Page 26 of Collected Stories


  The Bucket Rider (1921)

  COAL all spent; the bucket empty; the shovel useless; the stove breathing out cold; the room freezing; the trees outside the window rigid, covered with rime; the sky a silver shield against anyone who looks for help from it. I must have coal; I cannot freeze to death; behind me is the pitiless stove, before me the pitiless sky, so I must ride out between them and on my journey seek aid from the coaldealer. But he has already grown deaf to ordinary appeals; I must prove irrefutably to him that I have not a single grain of coal left, and that he means to me the very sun in the firmament.
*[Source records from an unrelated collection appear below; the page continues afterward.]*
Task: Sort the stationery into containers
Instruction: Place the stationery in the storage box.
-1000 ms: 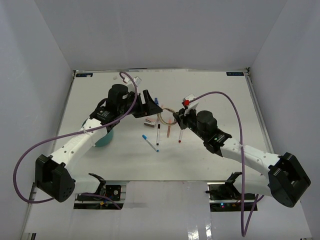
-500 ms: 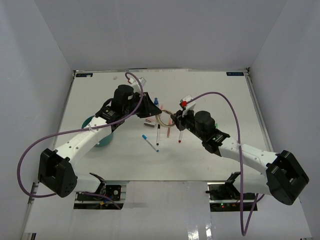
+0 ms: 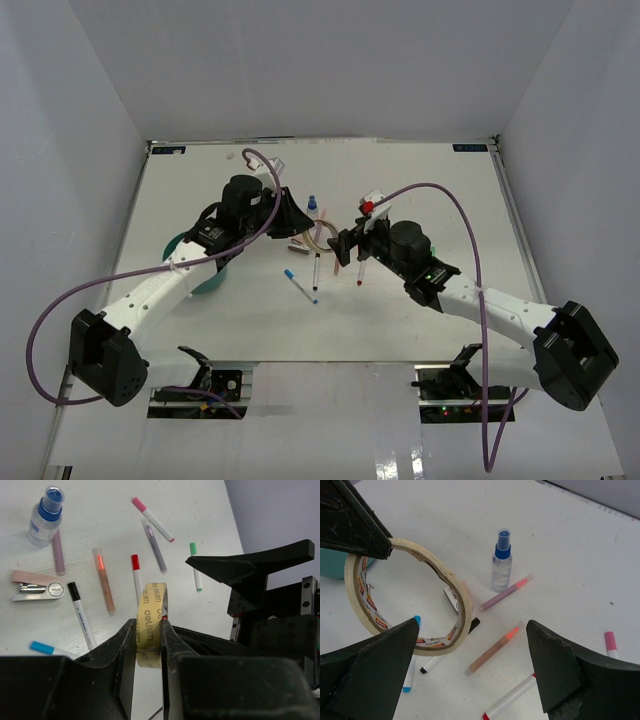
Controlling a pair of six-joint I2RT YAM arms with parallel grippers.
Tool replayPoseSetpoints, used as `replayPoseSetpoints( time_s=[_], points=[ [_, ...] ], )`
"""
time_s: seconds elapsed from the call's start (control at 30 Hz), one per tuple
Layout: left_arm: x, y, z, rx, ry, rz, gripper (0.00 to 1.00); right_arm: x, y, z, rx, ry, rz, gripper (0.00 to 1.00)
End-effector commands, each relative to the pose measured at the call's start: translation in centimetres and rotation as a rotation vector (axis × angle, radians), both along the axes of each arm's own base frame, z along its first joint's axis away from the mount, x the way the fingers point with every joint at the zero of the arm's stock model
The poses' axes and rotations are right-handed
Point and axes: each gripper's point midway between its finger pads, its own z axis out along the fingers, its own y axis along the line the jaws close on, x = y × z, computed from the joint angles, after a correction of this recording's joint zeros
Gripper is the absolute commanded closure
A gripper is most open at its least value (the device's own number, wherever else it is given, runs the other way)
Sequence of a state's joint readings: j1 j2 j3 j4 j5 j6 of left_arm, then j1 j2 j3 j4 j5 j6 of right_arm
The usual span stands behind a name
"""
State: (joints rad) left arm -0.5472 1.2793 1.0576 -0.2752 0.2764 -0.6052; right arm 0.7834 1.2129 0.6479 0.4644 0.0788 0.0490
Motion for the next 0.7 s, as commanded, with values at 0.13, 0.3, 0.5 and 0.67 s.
replayPoseSetpoints(
  time_s=[0.13,0.3,0.5,0.67],
  points=[
    [1.8,7.0,1.1,0.245,-0.095,0.296,1.00,-1.1,-0.2,4.6,0.072,-0.048,0.028,0.10],
    [2.0,12.6,2.7,0.455,-0.115,0.482,1.00,-3.1,-1.1,4.2,0.100,-0.030,0.057,0.10],
    [2.2,20.4,4.7,0.635,-0.079,0.685,1.00,-5.3,-1.3,2.3,0.143,0.008,0.122,0.10],
    [1.8,26.7,4.4,0.729,-0.011,0.804,1.00,-5.7,-1.4,1.4,0.150,0.025,0.124,0.10]
  ],
)
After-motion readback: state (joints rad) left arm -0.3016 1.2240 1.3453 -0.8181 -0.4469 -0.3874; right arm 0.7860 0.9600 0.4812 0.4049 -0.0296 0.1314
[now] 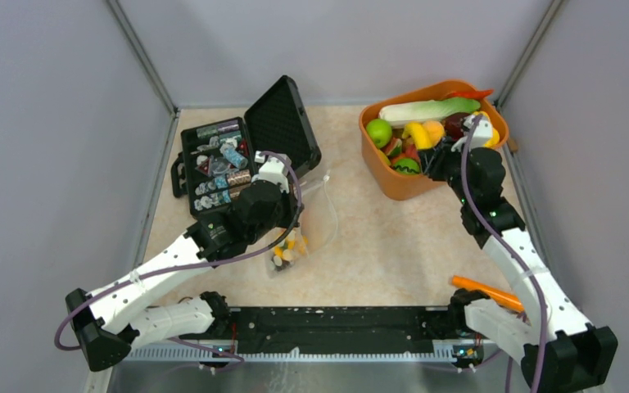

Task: Place the food in the zip-top bag and seal the zipper
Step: Pick up the fake fruit from the bin, then place the fake fruit in the zipper food storage bag, then pick up the fake fruit from the bin.

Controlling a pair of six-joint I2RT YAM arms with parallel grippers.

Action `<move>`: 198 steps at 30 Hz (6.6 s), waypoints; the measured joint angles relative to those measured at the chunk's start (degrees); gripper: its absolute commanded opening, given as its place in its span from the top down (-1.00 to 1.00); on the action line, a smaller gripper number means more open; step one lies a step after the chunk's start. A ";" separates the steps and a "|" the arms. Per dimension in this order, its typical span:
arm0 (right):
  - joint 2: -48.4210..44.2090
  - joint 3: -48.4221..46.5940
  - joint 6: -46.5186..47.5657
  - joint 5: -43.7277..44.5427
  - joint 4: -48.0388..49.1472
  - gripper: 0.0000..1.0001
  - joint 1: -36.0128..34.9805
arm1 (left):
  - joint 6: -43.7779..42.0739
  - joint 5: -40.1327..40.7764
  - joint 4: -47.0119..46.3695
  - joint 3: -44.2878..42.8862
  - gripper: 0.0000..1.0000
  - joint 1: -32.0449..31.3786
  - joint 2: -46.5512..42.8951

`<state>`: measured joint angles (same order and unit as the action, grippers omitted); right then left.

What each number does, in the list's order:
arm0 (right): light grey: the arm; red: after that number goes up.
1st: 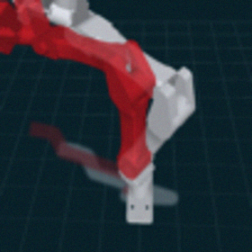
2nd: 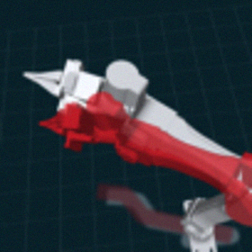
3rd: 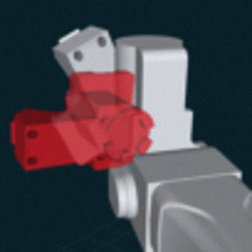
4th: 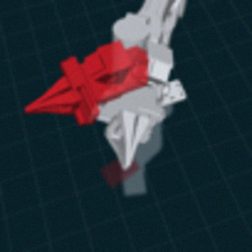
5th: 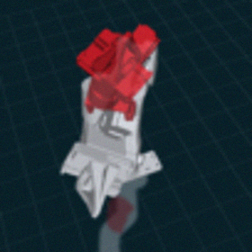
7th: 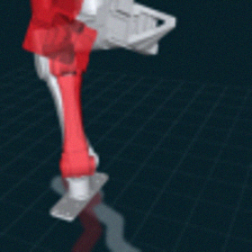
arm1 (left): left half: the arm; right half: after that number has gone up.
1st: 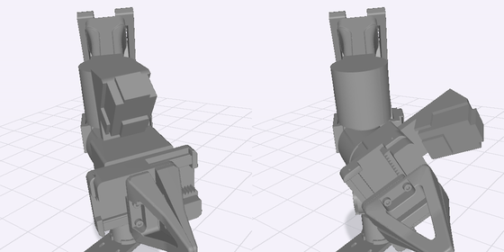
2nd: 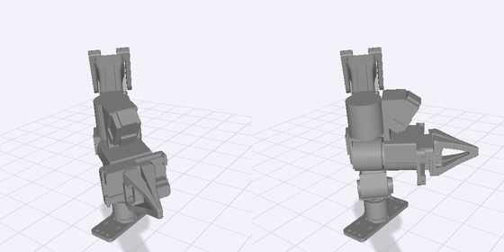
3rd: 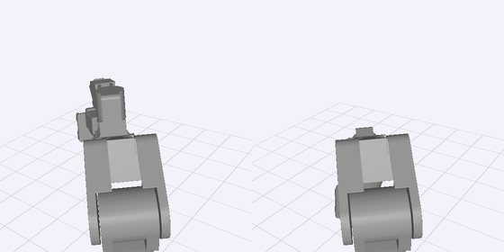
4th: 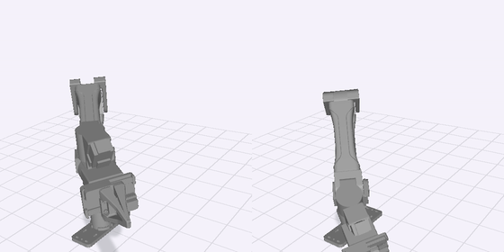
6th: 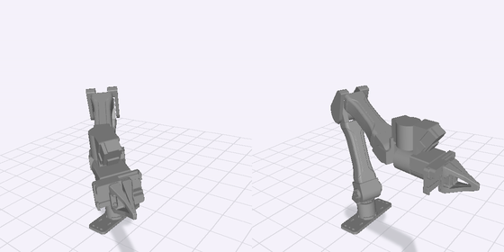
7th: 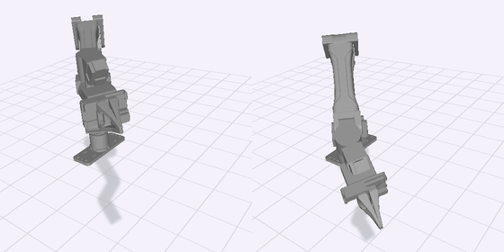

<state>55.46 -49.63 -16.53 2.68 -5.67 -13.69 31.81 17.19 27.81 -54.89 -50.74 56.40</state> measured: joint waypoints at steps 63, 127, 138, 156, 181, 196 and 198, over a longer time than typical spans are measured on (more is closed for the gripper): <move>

I must approach like a beggar, who, with the death rattle already in his throat, insists on dying on the doorstep, and to whom the cook accordingly decides to give the dregs of the coffeepot; just so must the coaldealer, filled with rage, but acknowledging the command ‘Thou shalt not kill,’ fling a shovelful of coal into my bucket.

  My mode of arrival must decide the matter; so I ride off on the bucket. Seated on the bucket, my hands on the handle, the simplest kind of bridle, I propel myself with difficulty down the stairs; but once downstairs my bucket ascends, superbly, superbly; camels humbly squatting on the ground do not rise with more dignity, shaking themselves under the sticks of their drivers. Through the hard-frozen streets we go at a regular canter; often I am upraised as high as the first storey of a house; never do I sink as low as the house doors. And at last I float at an extraordinary height above the vaulted cellar of the dealer, whom I see far below crouching over his table, where he is writing; he has opened the door to let out the excessive heat.

  ‘Coaldealer!’ I cry in a voice burned hollow by the frost and muffled in the cloud made by my breath, ‘please, coaldealer, give me a little coal. My bucket is so light that I can ride on it. Be kind. When I can I’ll pay you.’

  The dealer puts his hand to his ear. ‘Do I hear right?’ he throws the question over his shoulder to his wife. ‘Do I hear right? A customer.’

  ‘I hear nothing,’ says his wife, breathing in and out peacefully while she knits on, her back pleasantly warmed by the heat.

  ‘Oh yes, you must hear,’ I cry. ‘It’s me; an old customer; faithful and true; only without means at the moment.’

  ‘Wife,’ says the dealer, ‘it’s someone, it must be; my ears can’t have deceived me so much as that; it must be an old, a very old customer, that can move me so deeply.’

  ‘What ails you, man?’ says his wife, ceasing from her work for a moment and pressing her knitting to her bosom. ‘It’s nobody, the street is empty, all our customers are provided for; we could close down the shop for several days and take a rest.’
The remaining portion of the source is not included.